DNA Sequencing Microchip Could Detect Earth-Like Life on Mars
A team of scientists have proposed a new method for determining whether life on Earth could have originated on Mars or, in fact, whether Earth could have dispatched life to Mars via a meteorite.
The researchers from MIT, Harvard and Massachusetts General Hospital have developed a DNA sequencing microchip that is capable of sequencing RNA and DNA – very specific indicators of life – and they want it to be utilised on NASA’s next Mars Rover launch in 2020.
The sequencing tool would enable the investigation of possible origins of life on Mars and Earth. "If there’s life on Mars and it is based on RNA and DNA, you would get not one but many sequences and you’d be able to understand the extent of ‘relativeness’ of any Earth life," said study lead author Christopher Carr, of MIT’s Department of Earth, Atmospheric and Planetary Sciences.

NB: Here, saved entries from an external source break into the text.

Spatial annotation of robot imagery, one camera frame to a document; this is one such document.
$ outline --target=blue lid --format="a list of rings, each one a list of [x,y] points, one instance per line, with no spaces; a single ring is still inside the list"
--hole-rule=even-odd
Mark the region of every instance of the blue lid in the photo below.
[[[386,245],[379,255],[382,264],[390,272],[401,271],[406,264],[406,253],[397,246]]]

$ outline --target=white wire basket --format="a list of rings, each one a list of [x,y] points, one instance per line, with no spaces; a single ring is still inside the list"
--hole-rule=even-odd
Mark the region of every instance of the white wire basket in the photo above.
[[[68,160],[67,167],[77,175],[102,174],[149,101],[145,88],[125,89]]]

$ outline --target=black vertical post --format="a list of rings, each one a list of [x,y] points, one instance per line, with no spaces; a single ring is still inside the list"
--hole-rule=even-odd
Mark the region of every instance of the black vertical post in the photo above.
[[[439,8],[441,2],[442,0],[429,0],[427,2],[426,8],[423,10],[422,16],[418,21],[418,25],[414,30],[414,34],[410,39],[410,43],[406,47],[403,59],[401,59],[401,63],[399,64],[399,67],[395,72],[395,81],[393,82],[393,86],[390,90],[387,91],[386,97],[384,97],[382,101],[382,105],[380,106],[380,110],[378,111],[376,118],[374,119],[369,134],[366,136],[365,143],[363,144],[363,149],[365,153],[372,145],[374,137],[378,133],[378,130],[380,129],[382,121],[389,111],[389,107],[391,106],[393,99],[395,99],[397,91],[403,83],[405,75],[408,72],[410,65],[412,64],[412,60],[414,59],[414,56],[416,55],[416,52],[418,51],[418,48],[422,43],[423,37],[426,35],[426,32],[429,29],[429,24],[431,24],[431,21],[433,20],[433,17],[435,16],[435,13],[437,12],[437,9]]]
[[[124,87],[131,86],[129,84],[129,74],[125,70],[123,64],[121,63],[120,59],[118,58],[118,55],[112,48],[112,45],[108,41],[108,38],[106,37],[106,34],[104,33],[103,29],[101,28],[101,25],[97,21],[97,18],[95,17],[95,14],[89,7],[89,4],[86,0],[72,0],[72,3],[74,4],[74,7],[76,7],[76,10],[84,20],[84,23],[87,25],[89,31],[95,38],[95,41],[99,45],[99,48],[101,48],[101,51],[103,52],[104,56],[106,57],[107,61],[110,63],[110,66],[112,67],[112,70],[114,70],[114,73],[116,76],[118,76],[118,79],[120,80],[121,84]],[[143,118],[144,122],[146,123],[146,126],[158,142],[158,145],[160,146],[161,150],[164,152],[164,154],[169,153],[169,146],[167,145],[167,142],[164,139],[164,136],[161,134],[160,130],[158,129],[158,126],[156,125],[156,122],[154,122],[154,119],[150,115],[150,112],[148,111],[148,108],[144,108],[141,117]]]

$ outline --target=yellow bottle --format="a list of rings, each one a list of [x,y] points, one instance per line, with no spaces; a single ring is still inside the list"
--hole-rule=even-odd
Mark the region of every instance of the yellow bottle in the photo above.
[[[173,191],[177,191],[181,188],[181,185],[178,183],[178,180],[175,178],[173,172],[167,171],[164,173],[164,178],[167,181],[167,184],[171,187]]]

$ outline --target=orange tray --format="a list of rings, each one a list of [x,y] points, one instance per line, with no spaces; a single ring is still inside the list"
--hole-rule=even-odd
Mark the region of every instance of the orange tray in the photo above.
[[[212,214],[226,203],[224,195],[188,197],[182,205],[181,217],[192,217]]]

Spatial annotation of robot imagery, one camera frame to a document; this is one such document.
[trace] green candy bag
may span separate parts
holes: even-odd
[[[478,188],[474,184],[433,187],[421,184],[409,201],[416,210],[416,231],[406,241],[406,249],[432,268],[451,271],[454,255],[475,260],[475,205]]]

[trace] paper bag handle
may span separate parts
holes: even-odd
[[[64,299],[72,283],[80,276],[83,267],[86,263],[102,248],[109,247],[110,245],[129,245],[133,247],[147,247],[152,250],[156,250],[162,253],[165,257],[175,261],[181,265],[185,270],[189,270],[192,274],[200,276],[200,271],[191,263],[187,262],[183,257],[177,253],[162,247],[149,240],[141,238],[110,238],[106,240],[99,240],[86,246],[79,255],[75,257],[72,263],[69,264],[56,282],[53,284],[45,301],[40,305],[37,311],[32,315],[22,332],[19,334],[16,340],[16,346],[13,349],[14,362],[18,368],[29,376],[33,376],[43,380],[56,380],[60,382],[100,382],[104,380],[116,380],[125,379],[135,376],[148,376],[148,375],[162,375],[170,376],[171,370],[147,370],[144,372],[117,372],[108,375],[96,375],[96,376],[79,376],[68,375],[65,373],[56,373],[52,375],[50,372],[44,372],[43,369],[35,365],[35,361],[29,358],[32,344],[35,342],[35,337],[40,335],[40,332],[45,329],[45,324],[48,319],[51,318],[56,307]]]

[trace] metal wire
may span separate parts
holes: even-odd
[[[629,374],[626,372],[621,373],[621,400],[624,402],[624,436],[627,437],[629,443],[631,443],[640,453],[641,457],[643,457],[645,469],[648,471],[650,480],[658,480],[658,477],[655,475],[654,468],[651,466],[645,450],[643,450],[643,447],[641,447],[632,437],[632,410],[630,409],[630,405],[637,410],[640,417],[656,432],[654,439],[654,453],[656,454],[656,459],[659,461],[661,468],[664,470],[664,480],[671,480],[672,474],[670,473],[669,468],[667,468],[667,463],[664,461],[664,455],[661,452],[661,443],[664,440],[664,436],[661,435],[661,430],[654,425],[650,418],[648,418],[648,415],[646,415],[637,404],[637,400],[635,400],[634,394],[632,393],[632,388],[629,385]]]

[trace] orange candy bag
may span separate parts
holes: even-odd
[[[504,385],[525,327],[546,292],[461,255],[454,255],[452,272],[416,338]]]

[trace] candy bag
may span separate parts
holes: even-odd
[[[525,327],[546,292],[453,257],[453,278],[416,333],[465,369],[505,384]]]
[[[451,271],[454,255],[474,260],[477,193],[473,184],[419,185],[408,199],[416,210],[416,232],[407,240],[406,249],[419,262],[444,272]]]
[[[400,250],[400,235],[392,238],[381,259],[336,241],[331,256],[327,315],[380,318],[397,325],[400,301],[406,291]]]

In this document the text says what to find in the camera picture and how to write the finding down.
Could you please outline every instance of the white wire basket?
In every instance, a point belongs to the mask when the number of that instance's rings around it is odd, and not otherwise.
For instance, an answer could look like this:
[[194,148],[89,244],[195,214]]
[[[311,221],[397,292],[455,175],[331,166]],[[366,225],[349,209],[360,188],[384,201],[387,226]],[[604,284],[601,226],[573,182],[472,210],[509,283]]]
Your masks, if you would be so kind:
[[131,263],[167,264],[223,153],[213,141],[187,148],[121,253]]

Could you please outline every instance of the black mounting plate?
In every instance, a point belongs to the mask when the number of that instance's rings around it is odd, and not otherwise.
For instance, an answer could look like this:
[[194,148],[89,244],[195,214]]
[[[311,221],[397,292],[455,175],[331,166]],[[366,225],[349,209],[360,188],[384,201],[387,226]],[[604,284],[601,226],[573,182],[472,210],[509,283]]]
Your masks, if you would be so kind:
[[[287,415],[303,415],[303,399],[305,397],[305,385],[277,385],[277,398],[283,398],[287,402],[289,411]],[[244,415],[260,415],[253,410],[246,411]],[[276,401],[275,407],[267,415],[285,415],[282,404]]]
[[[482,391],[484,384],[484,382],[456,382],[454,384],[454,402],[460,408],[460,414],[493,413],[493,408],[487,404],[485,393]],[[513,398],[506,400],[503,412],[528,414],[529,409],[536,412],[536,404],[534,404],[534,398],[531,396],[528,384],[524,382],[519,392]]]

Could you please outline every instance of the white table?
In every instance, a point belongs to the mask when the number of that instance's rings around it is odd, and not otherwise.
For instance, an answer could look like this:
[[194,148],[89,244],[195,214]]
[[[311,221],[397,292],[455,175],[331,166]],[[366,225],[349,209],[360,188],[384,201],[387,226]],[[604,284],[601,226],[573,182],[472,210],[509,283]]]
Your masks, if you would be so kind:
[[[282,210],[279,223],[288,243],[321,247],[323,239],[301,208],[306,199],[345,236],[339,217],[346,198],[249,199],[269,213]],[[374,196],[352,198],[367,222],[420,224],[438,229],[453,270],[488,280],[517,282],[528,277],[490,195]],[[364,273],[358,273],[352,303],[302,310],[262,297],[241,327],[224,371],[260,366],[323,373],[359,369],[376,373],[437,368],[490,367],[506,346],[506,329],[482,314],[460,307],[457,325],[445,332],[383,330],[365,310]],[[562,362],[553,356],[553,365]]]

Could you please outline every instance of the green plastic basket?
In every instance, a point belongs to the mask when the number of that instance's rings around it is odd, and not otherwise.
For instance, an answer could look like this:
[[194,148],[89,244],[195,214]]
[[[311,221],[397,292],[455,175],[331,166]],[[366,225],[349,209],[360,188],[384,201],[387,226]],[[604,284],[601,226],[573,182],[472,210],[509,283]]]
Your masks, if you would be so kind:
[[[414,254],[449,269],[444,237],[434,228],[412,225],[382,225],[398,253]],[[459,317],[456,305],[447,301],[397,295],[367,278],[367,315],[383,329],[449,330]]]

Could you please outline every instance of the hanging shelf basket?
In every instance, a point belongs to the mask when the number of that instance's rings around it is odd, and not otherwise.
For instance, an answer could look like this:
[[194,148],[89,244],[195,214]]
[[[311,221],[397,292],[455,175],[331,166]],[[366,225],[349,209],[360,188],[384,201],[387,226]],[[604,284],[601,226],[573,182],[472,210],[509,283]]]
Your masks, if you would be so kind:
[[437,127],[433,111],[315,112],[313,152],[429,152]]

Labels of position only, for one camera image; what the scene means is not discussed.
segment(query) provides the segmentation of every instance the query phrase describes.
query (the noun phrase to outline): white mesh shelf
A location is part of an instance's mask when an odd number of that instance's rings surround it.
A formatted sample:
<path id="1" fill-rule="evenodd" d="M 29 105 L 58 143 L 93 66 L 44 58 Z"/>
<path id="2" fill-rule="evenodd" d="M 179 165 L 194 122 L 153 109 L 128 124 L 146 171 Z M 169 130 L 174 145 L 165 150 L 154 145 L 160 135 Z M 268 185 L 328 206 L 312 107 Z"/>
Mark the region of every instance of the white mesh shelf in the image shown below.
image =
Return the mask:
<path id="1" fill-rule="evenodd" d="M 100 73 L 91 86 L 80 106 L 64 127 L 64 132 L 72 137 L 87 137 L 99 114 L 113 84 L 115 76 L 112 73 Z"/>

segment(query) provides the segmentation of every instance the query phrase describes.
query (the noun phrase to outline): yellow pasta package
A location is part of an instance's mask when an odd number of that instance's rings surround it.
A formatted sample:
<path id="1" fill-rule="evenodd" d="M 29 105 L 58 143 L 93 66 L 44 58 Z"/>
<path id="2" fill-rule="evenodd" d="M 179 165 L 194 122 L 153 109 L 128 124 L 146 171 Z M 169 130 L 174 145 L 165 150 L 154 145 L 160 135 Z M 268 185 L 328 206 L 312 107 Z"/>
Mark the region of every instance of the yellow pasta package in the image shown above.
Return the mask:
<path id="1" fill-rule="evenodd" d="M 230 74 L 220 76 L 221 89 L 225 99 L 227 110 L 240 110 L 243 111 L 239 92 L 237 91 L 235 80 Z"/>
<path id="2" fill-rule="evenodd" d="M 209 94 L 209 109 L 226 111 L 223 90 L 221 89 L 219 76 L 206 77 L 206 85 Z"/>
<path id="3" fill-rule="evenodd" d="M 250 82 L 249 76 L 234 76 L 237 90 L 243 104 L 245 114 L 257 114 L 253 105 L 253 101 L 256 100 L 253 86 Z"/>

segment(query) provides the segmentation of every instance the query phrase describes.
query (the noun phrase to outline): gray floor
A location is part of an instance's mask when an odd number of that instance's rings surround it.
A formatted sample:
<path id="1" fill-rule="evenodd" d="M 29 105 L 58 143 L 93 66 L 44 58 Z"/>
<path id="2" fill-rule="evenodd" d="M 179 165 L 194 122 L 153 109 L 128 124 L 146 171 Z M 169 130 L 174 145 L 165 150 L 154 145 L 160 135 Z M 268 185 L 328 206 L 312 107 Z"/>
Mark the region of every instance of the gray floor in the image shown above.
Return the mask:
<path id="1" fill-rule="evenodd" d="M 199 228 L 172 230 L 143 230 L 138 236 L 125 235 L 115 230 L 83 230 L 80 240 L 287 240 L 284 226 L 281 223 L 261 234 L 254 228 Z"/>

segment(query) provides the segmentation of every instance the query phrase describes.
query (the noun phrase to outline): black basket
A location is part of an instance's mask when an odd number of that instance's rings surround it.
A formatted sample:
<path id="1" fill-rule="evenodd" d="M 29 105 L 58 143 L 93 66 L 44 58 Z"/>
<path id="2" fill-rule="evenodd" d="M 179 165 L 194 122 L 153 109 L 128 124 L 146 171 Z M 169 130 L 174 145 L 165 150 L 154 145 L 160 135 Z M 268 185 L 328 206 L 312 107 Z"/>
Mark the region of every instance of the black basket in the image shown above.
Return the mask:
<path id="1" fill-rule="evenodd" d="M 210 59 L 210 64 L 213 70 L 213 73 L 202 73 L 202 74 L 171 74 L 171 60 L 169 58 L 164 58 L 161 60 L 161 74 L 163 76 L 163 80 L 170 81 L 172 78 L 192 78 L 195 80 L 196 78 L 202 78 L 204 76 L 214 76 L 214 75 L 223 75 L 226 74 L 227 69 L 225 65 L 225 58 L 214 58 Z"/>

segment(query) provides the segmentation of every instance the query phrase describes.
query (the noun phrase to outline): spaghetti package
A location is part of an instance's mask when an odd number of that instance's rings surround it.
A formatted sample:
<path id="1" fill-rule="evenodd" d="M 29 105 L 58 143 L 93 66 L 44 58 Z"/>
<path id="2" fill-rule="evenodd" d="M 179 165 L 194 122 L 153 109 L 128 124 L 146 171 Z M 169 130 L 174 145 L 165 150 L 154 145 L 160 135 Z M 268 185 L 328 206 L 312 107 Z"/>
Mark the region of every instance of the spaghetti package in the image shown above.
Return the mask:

The tool would enable scientists to determine whether it is contamination from Earth, or whether it is actual Martian life, as well as being able to determine how any Mars life is related to Earth life. Some scientists believe that life on Earth and Mars could have become cross-contaminated about 3.5 billion years ago when there was a high number of major asteroid impact events in the solar system. “If life was around on one planet or the other, it could've hitched a ride and ended up on the other planet”, said Carr.
The conditions on Mars itself are harsher than on Earth - its atmosphere is made up of mostly carbon dioxide and is 100 times thinner than Earth’s. Temperatures on the surface can also plummet to minus 126 degrees Celsius. But the environment below the Martian surface may be similar to that of our own planet and may hold all the major elements required for life, some scientists say.